Considérant que même si les bulletins d'insertion de Publi Média ne sont pas identiques à ceux de SED, il n'en demeure pas moins que les noms des éditeurs sont mentionnés en très petits caractères et que dès lors que Publi Média a laissé croire aux annonceurs qu'elle agissait dans le cadre de revues éditées en réalité par SED, elle a usé de procédés particulièrement déloyaux et a cherché de manière délibérée à induire en erreur les annonceurs.

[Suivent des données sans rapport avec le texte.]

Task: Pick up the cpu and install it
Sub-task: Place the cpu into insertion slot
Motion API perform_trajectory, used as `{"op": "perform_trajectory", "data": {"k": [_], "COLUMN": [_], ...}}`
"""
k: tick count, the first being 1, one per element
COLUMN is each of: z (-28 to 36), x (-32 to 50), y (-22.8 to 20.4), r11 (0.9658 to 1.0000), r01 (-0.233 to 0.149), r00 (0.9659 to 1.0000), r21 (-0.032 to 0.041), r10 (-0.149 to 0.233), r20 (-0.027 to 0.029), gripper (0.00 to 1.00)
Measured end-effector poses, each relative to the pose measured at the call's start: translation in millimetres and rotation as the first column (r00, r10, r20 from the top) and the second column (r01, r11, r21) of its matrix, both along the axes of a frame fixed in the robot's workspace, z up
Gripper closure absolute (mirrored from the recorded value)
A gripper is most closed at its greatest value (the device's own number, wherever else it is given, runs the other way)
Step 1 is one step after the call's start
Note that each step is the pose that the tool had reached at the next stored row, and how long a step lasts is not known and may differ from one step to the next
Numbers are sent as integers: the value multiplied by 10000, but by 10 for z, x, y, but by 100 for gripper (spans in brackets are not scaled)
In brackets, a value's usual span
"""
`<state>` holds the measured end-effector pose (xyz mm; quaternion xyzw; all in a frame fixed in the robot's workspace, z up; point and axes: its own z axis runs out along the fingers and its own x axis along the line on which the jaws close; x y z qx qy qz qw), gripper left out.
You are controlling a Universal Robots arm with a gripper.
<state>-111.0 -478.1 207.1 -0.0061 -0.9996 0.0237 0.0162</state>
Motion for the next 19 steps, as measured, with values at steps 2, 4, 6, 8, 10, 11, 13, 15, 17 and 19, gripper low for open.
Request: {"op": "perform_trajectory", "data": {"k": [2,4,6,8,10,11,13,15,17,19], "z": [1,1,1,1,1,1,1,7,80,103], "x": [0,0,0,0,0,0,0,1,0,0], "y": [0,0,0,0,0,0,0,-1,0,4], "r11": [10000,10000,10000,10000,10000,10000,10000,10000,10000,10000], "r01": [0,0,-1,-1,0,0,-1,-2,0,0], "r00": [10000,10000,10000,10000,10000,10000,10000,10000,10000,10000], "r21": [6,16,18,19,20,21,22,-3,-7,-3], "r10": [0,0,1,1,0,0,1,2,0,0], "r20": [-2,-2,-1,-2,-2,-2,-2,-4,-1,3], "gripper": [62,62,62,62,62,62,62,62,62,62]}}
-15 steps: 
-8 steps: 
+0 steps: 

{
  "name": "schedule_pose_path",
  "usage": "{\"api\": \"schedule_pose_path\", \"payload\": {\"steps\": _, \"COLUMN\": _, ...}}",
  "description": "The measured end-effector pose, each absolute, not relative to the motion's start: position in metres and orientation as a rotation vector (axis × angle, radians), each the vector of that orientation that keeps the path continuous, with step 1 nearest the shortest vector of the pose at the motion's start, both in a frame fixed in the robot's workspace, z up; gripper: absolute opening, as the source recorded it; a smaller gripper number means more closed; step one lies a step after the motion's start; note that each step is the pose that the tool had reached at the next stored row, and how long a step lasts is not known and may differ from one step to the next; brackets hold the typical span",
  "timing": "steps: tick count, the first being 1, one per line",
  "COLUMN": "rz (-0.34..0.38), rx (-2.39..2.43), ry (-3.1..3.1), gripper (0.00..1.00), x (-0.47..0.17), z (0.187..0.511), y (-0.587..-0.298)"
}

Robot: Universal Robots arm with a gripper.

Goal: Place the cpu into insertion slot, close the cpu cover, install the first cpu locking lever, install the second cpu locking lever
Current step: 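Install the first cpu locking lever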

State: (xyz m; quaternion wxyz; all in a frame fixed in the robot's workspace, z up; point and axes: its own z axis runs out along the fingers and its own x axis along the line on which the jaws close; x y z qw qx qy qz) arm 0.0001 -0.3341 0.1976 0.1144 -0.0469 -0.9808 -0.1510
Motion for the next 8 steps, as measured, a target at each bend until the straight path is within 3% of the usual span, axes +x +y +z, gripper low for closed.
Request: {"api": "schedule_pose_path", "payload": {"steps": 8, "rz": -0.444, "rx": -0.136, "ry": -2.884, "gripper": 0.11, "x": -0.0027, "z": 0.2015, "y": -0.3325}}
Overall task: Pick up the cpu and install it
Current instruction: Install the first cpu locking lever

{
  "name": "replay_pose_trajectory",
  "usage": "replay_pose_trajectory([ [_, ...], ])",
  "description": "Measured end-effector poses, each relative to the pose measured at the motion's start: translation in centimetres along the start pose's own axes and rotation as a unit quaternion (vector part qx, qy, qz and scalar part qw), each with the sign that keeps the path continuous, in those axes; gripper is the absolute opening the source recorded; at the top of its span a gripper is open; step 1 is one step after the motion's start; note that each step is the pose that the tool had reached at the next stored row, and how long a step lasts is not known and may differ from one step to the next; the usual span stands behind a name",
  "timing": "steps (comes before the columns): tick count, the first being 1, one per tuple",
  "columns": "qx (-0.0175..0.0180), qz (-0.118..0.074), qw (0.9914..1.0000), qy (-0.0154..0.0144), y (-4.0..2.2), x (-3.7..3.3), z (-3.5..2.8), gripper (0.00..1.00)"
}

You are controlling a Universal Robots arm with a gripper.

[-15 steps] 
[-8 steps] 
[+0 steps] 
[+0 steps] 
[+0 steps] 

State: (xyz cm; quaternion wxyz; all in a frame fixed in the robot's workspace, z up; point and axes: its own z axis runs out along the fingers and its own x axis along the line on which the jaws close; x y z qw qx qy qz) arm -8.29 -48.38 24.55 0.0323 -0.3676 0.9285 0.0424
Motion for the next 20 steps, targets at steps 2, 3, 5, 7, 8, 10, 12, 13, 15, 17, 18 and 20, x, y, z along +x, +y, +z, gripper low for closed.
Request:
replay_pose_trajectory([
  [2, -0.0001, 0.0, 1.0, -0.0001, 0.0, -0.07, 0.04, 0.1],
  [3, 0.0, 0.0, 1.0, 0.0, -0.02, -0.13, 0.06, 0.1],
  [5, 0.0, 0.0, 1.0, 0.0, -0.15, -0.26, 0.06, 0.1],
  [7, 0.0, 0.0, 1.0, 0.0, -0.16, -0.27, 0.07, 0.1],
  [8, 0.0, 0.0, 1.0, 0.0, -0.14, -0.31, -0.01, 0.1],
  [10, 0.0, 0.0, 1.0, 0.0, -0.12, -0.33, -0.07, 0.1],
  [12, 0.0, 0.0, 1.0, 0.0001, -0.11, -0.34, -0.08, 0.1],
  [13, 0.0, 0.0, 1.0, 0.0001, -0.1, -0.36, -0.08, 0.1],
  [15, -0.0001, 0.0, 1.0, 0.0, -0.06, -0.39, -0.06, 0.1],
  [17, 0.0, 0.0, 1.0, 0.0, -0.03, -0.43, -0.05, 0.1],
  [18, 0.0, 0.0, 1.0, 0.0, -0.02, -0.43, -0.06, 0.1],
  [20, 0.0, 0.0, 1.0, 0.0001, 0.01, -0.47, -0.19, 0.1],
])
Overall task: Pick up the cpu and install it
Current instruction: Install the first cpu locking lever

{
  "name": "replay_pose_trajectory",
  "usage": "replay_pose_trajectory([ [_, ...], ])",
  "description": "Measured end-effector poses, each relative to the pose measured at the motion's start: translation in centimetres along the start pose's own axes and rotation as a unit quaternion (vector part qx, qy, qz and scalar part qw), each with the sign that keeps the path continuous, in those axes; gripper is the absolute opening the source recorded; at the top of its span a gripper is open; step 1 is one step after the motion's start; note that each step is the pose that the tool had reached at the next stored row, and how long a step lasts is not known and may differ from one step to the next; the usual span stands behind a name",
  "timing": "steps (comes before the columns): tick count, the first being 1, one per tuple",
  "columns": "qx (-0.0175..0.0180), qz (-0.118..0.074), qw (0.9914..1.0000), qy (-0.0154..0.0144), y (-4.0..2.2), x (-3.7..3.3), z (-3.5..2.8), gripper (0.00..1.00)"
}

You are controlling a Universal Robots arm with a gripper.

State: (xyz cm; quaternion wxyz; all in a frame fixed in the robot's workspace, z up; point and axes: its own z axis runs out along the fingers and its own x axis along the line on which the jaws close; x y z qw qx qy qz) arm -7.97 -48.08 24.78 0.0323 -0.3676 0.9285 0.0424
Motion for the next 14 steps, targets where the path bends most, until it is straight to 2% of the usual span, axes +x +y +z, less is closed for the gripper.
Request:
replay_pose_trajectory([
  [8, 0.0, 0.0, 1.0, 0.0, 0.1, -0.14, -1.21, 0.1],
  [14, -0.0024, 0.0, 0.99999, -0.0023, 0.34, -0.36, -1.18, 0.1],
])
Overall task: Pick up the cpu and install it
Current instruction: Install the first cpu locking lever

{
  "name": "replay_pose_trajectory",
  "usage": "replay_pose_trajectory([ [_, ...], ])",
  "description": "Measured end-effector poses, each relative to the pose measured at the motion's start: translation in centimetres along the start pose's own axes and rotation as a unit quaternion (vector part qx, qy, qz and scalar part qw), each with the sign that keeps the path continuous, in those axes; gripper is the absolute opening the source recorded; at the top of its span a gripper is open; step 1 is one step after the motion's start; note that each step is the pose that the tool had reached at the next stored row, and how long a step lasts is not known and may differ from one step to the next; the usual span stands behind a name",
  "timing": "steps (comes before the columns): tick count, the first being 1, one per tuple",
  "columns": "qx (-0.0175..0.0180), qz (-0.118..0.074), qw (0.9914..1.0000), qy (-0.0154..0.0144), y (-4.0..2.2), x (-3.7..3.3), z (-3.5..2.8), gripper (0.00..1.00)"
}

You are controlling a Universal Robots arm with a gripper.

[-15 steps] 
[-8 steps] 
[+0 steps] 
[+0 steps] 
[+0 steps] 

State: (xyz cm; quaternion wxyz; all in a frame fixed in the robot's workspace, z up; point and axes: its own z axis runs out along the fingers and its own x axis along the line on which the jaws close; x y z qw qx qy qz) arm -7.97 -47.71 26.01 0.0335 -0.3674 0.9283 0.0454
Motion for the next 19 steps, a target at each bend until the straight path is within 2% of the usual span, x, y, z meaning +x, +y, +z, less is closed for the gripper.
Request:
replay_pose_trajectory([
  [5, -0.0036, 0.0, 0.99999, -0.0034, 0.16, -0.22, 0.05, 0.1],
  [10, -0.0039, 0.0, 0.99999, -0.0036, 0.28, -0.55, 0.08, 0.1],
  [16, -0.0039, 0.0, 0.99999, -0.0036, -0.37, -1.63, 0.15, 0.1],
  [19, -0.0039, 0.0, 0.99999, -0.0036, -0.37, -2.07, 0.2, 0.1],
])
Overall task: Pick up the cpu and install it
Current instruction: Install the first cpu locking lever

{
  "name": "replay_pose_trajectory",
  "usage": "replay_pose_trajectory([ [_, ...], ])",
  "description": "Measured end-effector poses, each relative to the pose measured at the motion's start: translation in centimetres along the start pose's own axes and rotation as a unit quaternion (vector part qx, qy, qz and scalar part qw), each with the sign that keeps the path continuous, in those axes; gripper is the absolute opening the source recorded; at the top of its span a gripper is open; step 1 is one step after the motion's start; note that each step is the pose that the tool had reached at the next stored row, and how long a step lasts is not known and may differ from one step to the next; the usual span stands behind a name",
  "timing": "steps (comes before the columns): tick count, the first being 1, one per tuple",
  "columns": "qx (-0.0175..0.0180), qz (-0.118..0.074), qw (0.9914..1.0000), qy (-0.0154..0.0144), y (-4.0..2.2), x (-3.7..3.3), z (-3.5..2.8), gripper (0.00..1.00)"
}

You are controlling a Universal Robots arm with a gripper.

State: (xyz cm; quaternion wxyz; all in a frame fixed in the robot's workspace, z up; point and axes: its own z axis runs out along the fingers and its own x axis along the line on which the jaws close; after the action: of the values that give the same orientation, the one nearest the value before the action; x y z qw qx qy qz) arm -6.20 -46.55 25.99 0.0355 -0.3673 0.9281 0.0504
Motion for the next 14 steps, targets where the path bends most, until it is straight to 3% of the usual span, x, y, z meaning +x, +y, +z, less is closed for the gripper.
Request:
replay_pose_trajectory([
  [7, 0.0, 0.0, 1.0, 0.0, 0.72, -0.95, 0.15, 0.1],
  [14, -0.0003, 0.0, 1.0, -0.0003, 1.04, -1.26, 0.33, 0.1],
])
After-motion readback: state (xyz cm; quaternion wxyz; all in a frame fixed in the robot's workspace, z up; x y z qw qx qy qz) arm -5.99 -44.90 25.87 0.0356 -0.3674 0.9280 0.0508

Que le jugement doit donc être confirmé en ce qu'il a condamné Publi Média pour actes de concurrence déloyale.

Considérant sur la réparation du préjudice subi par Emeraude Diffusion SED que cette société fait valoir que les premiers juges en ont fait une évaluation insuffisante.

Qu'elle soutient que suite aux agissements de Publi Média, elle a non seulement perdu des annonceurs mais encore a été discréditée tant à l'égard des annonceurs que de ses mandants.

Considérant qu'il est indéniable que huit annonceurs au moins clients d'Emeraude Diffusion ont été démarchés par Publi Média auprès de laquelle ils ont souscrit des ordres d'insertion.

Qu'il en est résulté un préjudice financier immédiat pour Emeraude Diffusion.

Considérant par ailleurs qu'il résulte des correspondances produites aux débats et notamment d'une lettre de l'APEL du Loiret Fédération Départementale des Parents d'Élèves de l'Enseignement Libre que celle-ci s'est inquiétée des confusions entretenues par Publi Média, ce qui a eu nécessairement pour effet de perturber ses relations commerciales avec l'appelante au principal.

Mais considérant toutefois qu'Emeraude Diffusion ne verse aux débats aucun document comptable, que notamment elle ne produit pas ses bilans.

Que dans ces conditions le préjudice tant financier que commercial par elle subi du fait des actes de concurrence déloyale sera suffisamment réparé par le versement d'une indemnité de 100.000 F.

Considérant qu'eu égard aux circonstances de la cause, il n'y a pas lieu de faire droit aux mesures de publication sollicitées.

Considérant en revanche qu'il convient de confirmer le jugement entrepris en ce qui concerne les mesures d'interdiction sous astreinte.

II - SUR LA DEMANDE DE PUBLI MEDIA

Considérant que Publi Média qui succombe ne saurait qualifier la procédure diligentée à son encontre d'abusive.

Qu'elle sera donc déboutée de sa demande en paiement de dommages-intérêts.

III - SUR L'ARTICLE 700 DU NOUVEAU CODE DE PROCÉDURE CIVILE

Considérant qu'il apparaît pas inéquitable que Publi Média supporte la charge des frais hors dépens par elle engagés.

Considérant en revanche qu'il convient d'allouer à Emeraude Diffusion pour les frais non taxables par elle engagés en appel, la somme supplémentaire de 5.000 F.

Par ces motifs : Confirme le jugement entrepris sauf en ce qui concerne le montant des dommages-intérêts à Emeraude Diffusion, Le réformant de ce chef, statuant à nouveau et y ajoutant, Condamne la société Publi Média à payer à la société Emeraude Diffusion la somme de 100.000 F à titre de dommages-intérêts et la somme supplémentaire de 5.000 F en application de l'article 700 du nouveau Code de Procédure Civile, Rejette toute autre demande des parties, Condamne la société Publi Média aux dépens d'appel. Admet la SCP Bernabé Ricard Avoués au bénéfice des dispositions de l'article 699 du nouveau Code de Procédure Civile.